If another proton–proton interaction is spatially close to the primary interaction where the Z-boson is produced, it is possible that the vertex algorithm assigns tracks from the PU interaction to the reconstructed primary vertex. The PU correction used in this analysis is based on the “Hit Backspace Once More” (HBOM) approach [47], which relies on recursively applying a smearing effect to a measured distribution, in this case the effect from the contamination by tracks selected from pile-up. An event-shape distribution without pile-up tracks, \(f_{{\mathcal {O}}}^{0}\), is changed to an event-shape distribution, \(f_{{\mathcal {O}}}^{1}\), when pile-up tracks that are passing the selection cuts are taken into account in the calculation of the event-shape observables. By adding once more pile-up tracks one obtains a distribution, \(f_{{\mathcal {O}}}^{2}\). This procedure can be repeated k times, resulting in the distribution \(f_{{\mathcal {O}}}^{k}\). Knowing \(f_{{\mathcal {O}}}^{k}\) as a function of k allows one to extrapolate from the PU-contaminated distribution \(f_{{\mathcal {O}}}^{k=1}\) to \(f_{{\mathcal {O}}}^{k=0}\), hence to the distribution without PU contamination. In the analysis, the k-th application of the PU effect on an event-shape observable was parameterised by an nth-order polynomial function, P(k), in the following called HBOM parametrisation. The procedure was carried out in each individual bin of the event-shape observables using the Professor toolkit [48] to determine the parameters of P(k) by means of a singular value decomposition [49].

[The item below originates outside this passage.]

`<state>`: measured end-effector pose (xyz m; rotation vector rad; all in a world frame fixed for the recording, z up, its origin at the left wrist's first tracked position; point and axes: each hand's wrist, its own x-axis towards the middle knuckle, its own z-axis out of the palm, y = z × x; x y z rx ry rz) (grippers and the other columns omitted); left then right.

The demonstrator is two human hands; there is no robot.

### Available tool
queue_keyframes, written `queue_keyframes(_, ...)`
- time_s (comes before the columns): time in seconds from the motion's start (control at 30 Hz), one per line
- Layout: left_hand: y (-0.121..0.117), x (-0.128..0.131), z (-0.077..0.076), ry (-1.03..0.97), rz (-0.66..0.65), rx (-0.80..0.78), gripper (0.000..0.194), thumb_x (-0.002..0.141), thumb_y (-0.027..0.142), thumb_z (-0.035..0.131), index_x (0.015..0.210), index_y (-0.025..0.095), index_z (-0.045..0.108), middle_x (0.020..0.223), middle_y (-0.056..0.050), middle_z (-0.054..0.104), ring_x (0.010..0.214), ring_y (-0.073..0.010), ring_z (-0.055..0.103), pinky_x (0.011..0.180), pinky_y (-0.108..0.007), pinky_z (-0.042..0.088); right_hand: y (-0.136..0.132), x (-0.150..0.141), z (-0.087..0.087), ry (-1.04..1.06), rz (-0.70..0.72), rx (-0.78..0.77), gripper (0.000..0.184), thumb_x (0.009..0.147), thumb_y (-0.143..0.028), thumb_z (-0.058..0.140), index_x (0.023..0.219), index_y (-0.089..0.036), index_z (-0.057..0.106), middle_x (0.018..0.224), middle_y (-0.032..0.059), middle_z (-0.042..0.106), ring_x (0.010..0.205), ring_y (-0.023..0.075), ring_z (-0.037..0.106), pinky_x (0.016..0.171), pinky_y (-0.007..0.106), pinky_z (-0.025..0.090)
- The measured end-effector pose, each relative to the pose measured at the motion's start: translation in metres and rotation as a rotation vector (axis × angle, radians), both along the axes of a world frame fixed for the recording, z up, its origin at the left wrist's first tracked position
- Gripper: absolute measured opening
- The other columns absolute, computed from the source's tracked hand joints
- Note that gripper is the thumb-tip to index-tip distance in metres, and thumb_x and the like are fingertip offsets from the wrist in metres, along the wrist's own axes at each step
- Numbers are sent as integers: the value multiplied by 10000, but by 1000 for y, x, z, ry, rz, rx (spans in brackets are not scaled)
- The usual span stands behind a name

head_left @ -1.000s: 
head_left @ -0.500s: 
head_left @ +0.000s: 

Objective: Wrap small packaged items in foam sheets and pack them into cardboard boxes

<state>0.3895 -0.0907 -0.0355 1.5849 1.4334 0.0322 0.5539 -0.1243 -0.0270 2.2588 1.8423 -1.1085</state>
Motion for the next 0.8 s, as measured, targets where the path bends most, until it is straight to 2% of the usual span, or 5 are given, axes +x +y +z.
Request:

The PU effect on the observables was estimated by constructing a library of “pseudo-vertices” containing tracks passing the track selection requirements with respect to vertices that are well isolated from the PV and any other vertex (see Sect. 5.1). Typically, these vertices originate from PU and are therefore called PU vertices in the following. In addition to the track parameters, the library also stores the position of the corresponding PU vertex along the beam-line, \(z_\text {vtx}^{\text {PU}}\). All vertices of events passing the nominal event selection were potential candidates for the library. However, to safeguard against cases in which a single vertex is falsely reconstructed as two or more vertices close in z (“split vertices”) it was required that the selected vertices have a minimum distance along the beam line from any other vertex, \(\Delta z_\text {min}^\text {vtx}\), of 60 mm. In the process of building a pseudo-vertex at \(z_\text {vtx}^{\text {PU}}\), tracks were required to satisfy

$$\begin{aligned} \left| \left( z_\text {vtx}^{\mathrm{PU}} - z_{0,\text {trk}} \right) \, \sin \theta _\text {trk} \right| < 3~\text {mm}. \end{aligned}$$
(7)

This selection window is larger than the nominal track selection window with respect to the PV in order to account for the possibility that the PV marginally overlaps with a pseudo-vertex. Parameters of each track fulfilling the requirements above were stored to form the pseudo-vertex.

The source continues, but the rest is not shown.